=== Begin Enclosure ===
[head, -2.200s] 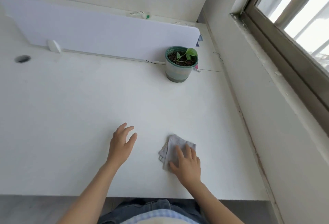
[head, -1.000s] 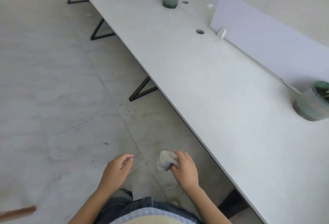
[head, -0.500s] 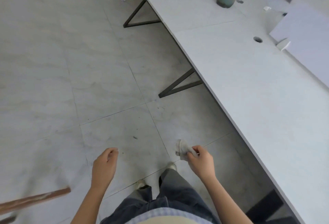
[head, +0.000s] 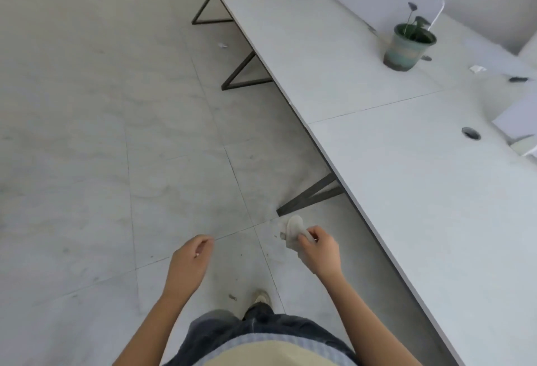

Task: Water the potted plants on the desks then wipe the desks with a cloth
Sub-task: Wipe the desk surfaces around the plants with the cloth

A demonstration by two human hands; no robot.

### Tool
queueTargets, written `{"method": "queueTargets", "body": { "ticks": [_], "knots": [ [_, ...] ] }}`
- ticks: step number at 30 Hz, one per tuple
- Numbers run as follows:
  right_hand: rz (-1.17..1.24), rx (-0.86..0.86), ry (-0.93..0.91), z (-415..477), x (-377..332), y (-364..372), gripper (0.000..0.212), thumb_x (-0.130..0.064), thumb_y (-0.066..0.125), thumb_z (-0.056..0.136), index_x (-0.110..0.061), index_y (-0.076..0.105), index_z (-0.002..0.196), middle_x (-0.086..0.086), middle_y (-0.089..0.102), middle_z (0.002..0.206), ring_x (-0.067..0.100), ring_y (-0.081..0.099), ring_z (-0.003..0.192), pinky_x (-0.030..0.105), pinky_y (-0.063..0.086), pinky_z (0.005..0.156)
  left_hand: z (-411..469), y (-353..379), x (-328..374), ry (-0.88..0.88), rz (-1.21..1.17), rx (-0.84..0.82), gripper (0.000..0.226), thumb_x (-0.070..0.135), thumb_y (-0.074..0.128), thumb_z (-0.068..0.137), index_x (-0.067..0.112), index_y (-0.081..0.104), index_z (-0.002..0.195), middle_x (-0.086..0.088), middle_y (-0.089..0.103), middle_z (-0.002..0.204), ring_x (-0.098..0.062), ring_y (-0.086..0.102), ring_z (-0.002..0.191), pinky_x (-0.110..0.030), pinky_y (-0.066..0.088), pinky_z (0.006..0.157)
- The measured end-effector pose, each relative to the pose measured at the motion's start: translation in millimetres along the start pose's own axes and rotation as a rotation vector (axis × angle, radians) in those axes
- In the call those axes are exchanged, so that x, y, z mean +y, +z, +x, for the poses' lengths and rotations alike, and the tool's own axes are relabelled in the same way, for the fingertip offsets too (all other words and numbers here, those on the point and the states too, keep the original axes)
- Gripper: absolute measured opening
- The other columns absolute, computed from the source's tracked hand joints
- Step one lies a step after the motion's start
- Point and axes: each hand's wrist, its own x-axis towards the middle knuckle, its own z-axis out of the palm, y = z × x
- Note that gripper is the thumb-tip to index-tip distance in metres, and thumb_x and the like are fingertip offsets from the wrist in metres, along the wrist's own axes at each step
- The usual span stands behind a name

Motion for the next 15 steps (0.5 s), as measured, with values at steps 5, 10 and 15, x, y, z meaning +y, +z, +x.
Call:
{"method": "queueTargets", "body": {
  "ticks": [5, 10, 15],
  "knots": [
    [-0.057, -0.048, 0.024, 48.7, -30.8, 18.7, 0.016, -0.017, 0.05, 0.086, -0.006, 0.053, 0.075, -0.003, 0.048, 0.063, 0.012, 0.043, 0.058, 0.024, 0.035, 0.051, 54.1, -0.7, 3.1, -0.108, -0.032, -0.023, 0.018, 0.017, 0.047, 0.093, 0.024, 0.058, 0.081, 0.001, 0.062, 0.088, -0.019, 0.056, 0.09, -0.028, 0.042, 0.075],
    [-0.115, -0.15, 0.142, 92.8, -53.5, 51.2, 0.015, -0.022, 0.048, 0.085, -0.011, 0.054, 0.078, 0.005, 0.061, 0.072, 0.02, 0.059, 0.062, 0.031, 0.048, 0.055, 125.2, -8.2, -2.6, -0.193, 0.023, -0.154, 0.018, 0.016, 0.049, 0.092, 0.023, 0.062, 0.081, -0.001, 0.065, 0.09, -0.021, 0.057, 0.088, -0.027, 0.037, 0.076],
    [-0.026, -0.027, 0.184, 166.4, -124.8, 81.6, 0.016, -0.021, 0.047, 0.084, -0.011, 0.049, 0.071, 0.002, 0.055, 0.069, 0.021, 0.054, 0.065, 0.031, 0.043, 0.057, 261.7, -60.0, 38.1, -0.075, -0.018, -0.09, 0.017, 0.015, 0.046, 0.093, 0.015, 0.059, 0.081, -0.008, 0.061, 0.086, -0.027, 0.056, 0.087, -0.031, 0.038, 0.069]
  ]
}}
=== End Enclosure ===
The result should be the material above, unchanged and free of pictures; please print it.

[head, -2.200s] 
[head, -1.000s] 
[head, -0.500s] 
[head, +0.000s] 

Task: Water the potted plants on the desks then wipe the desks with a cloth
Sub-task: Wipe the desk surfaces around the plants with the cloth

A demonstration by two human hands; no robot.

### Tool
queueTargets, written `{"method": "queueTargets", "body": { "ticks": [_], "knots": [ [_, ...] ] }}`
- ticks: step number at 30 Hz, one per tuple
- Numbers run as follows:
  right_hand: rz (-1.17..1.24), rx (-0.86..0.86), ry (-0.93..0.91), z (-415..477), x (-377..332), y (-364..372), gripper (0.000..0.212), thumb_x (-0.130..0.064), thumb_y (-0.066..0.125), thumb_z (-0.056..0.136), index_x (-0.110..0.061), index_y (-0.076..0.105), index_z (-0.002..0.196), middle_x (-0.086..0.086), middle_y (-0.089..0.102), middle_z (0.002..0.206), ring_x (-0.067..0.100), ring_y (-0.081..0.099), ring_z (-0.003..0.192), pinky_x (-0.030..0.105), pinky_y (-0.063..0.086), pinky_z (0.005..0.156)
  left_hand: z (-411..469), y (-353..379), x (-328..374), ry (-0.88..0.88), rz (-1.21..1.17), rx (-0.84..0.82), gripper (0.000..0.226), thumb_x (-0.070..0.135), thumb_y (-0.074..0.128), thumb_z (-0.068..0.137), index_x (-0.067..0.112), index_y (-0.081..0.104), index_z (-0.002..0.195), middle_x (-0.086..0.088), middle_y (-0.089..0.103), middle_z (-0.002..0.204), ring_x (-0.098..0.062), ring_y (-0.086..0.102), ring_z (-0.002..0.191), pinky_x (-0.110..0.030), pinky_y (-0.066..0.088), pinky_z (0.006..0.157)
- The measured end-effector pose, each relative to the pose measured at the motion's start: translation in millimetres along the start pose's own axes and rotation as a rotation vector (axis × angle, radians) in those axes
- In the call those axes are exchanged, so that x, y, z mean +y, +z, +x, for the poses' lengths and rotations alike, and the tool's own axes are relabelled in the same way, for the fingertip offsets too (all other words and numbers here, those on the point and the states too, keep the original axes)
- Gripper: absolute measured opening
- The other columns absolute, computed from the source's tracked hand joints
- Step one lies a step after the motion's start
- Point and axes: each hand's wrist, its own x-axis towards the middle knuckle, its own z-axis out of the palm, y = z × x
- Note that gripper is the thumb-tip to index-tip distance in metres, and thumb_x and the like are fingertip offsets from the wrist in metres, along the wrist's own axes at each step
- The usual span stands behind a name

Motion for the next 15 steps (0.5 s), as measured, with values at steps 5, 10 and 15, x, y, z meaning +y, +z, +x.
Call:
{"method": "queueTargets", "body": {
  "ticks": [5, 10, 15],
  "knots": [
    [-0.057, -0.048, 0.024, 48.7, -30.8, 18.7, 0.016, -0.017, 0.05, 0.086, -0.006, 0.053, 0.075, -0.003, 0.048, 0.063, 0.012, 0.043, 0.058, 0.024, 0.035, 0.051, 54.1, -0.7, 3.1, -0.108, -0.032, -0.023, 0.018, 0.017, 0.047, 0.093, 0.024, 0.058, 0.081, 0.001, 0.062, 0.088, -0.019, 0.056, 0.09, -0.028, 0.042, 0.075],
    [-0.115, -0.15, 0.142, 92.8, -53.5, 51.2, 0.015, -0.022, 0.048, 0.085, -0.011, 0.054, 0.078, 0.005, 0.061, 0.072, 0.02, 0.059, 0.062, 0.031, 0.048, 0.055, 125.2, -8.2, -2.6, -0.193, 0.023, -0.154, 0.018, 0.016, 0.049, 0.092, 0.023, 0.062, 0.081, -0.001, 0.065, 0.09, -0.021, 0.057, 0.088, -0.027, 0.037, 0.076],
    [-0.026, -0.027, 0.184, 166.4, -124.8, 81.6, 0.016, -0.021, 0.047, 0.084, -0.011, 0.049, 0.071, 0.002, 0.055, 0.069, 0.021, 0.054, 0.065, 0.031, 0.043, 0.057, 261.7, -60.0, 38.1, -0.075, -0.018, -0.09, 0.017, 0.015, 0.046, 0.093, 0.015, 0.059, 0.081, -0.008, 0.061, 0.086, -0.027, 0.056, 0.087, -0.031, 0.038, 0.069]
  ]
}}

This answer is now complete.